Why does ArrayList seriously outperform LinkedList?

Question

I did some research and wrote the following article: http://www.heavyweightsoftware.com/blog/linkedlist-vs-arraylist/ and wanted to post a question here.

class ListPerformanceSpec extends Specification {
    def "Throwaway"() {
        given: "A Linked List"
        List<Integer> list
        List<Integer> results = new LinkedList<>()

        when: "Adding numbers"
        Random random = new Random()
        //test each list 100 times
        for (int ix = 0; ix < 100; ++ix) {
            list = new LinkedList<>()
            LocalDateTime start = LocalDateTime.now()

            for (int jx = 0; jx < 100000; ++jx) {
                list.add(random.nextInt())
            }

            LocalDateTime end = LocalDateTime.now()
            long diff = start.until(end, ChronoUnit.MILLIS)
            results.add(diff)
        }

        then: "Should be equal"
        true
    }

    def "Linked list"() {
        given: "A Linked List"
        List<Integer> list
        List<Integer> results = new LinkedList<>()

        when: "Adding numbers"
        Random random = new Random()
        //test each list 100 times
        for (int ix = 0; ix < 100; ++ix) {
            list = new LinkedList<>()
            LocalDateTime start = LocalDateTime.now()

            for (int jx = 0; jx < 100000; ++jx) {
                list.add(random.nextInt())
            }

            long total = 0

            for (int jx = 0; jx < 10000; ++jx) {
                for (Integer num : list) {
                    total += num
                }
                total = 0
            }

            LocalDateTime end = LocalDateTime.now()
            long diff = start.until(end, ChronoUnit.MILLIS)
            results.add(diff)
        }

        then: "Should be equal"
        System.out.println("Linked list:" + results.toString())
        true
    }

    def "Array list"() {
        given: "A Linked List"
        List<Integer> list
        List<Integer> results = new LinkedList<>()

        when: "Adding numbers"
        Random random = new Random()
        //test each list 100 times
        for (int ix = 0; ix < 100; ++ix) {
            list = new ArrayList<>()
            LocalDateTime start = LocalDateTime.now()

            for (int jx = 0; jx < 100000; ++jx) {
                list.add(random.nextInt())
            }

            long total = 0

            for (int jx = 0; jx < 10000; ++jx) {
                for (Integer num : list) {
                    total += num
                }
                total = 0
            }

            LocalDateTime end = LocalDateTime.now()
            long diff = start.until(end, ChronoUnit.MILLIS)
            results.add(diff)
        }

        then: "Should be equal"
        System.out.println("Array list:" + results.toString())
        true
    }

}

Why does ArrayList outperform LinkedList by 28% for sequential access when LinkedList should be faster?

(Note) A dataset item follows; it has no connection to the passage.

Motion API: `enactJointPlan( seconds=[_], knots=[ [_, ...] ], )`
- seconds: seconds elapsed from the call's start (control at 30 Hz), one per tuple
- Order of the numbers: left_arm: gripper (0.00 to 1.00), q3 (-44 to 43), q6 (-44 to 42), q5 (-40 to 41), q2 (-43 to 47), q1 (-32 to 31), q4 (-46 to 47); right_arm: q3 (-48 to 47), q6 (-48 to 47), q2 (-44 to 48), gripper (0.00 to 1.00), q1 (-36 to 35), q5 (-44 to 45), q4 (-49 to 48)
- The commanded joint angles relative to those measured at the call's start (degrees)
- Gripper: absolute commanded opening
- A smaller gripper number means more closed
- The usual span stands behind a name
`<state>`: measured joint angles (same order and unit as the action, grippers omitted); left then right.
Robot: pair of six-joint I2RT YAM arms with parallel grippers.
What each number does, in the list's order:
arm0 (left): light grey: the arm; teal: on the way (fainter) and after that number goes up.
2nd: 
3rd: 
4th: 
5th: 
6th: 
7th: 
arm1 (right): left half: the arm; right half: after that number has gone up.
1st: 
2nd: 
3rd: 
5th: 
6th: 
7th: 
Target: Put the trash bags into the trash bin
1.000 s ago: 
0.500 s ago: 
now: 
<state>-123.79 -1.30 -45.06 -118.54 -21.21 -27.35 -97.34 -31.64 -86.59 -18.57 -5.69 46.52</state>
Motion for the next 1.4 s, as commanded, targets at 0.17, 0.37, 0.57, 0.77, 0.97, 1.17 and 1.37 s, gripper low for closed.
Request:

My question is different from When to use LinkedList over ArrayList? because I'm not asking when to choose it, but why it's faster.

*"when LinkedList should be faster?"* based on what, exactly? — Federico klez Culloca, Apr 06 '18 at 12:05
@FedericoklezCulloca A linked list should perform better for sequential access. That's how it's designed. — Thom, Apr 06 '18 at 12:06
@FedericoklezCulloca Any book on data structures. Arrays require multiplication to generate a pointer. Linked Lists just de-reference a pointer. — Thom, Apr 06 '18 at 12:07
@Thom It's beneficial to used linked lists if all you need is sequential access since additions won't require reallocations of the entire array, but I've never heard that LL are faster than arrays for iteration. — Carcigenicate, Apr 06 '18 at 12:14
@Thom, the case where a linked list is faster is for insertions and removals, especially given a node (note: not an index) anywhere on the list. Sequential iteration shouldn't be much different, but an array list has some locality, whereas a linked list has no locality, so cache usage will differ a lot; for object references, you might not notice, as there will be no locality between the array list and the objects themselves. Random access (i.e. index based access) on a linked list is way worse than on an array list. — acelent, Apr 06 '18 at 12:23
@acelent Yes, netch made the cache issue in his answer and it's probably a good one. — Thom, Apr 06 '18 at 12:26
@Thom, also, a multiplication may take less cycles than a non-cached dereference. A multiplication by a power of 2 is just a shift, so in 32-bit, the CPU just shifts the index by 2 bits for a 4-byte alignment, and in 64-bit the CPU just shifts the index by 3 bits for an 8-byte alignment. — acelent, Apr 06 '18 at 12:27
This might be interesting: [How do I write a correct micro-benchmark in Java?](https://stackoverflow.com/q/504103/18157) — Jim Garrison, Apr 06 '18 at 12:48
Possible duplicate of [When to use LinkedList over ArrayList?](https://stackoverflow.com/questions/322715/when-to-use-linkedlist-over-arraylist) — yivi, Apr 07 '18 at 16:24

score 4 · Answer 1 · answered Apr 06 '18 at 12:14

4

Array-based lists, as Java ArrayList, use much less memory for the same data amount than link-based lists (LinkedList), and this memory is organized sequentially. This essentially decreases CPU cache trashing with side data. As soon as access to RAM requires 10-20 times more delay than L1/L2 cache access, this is causing sufficient time difference.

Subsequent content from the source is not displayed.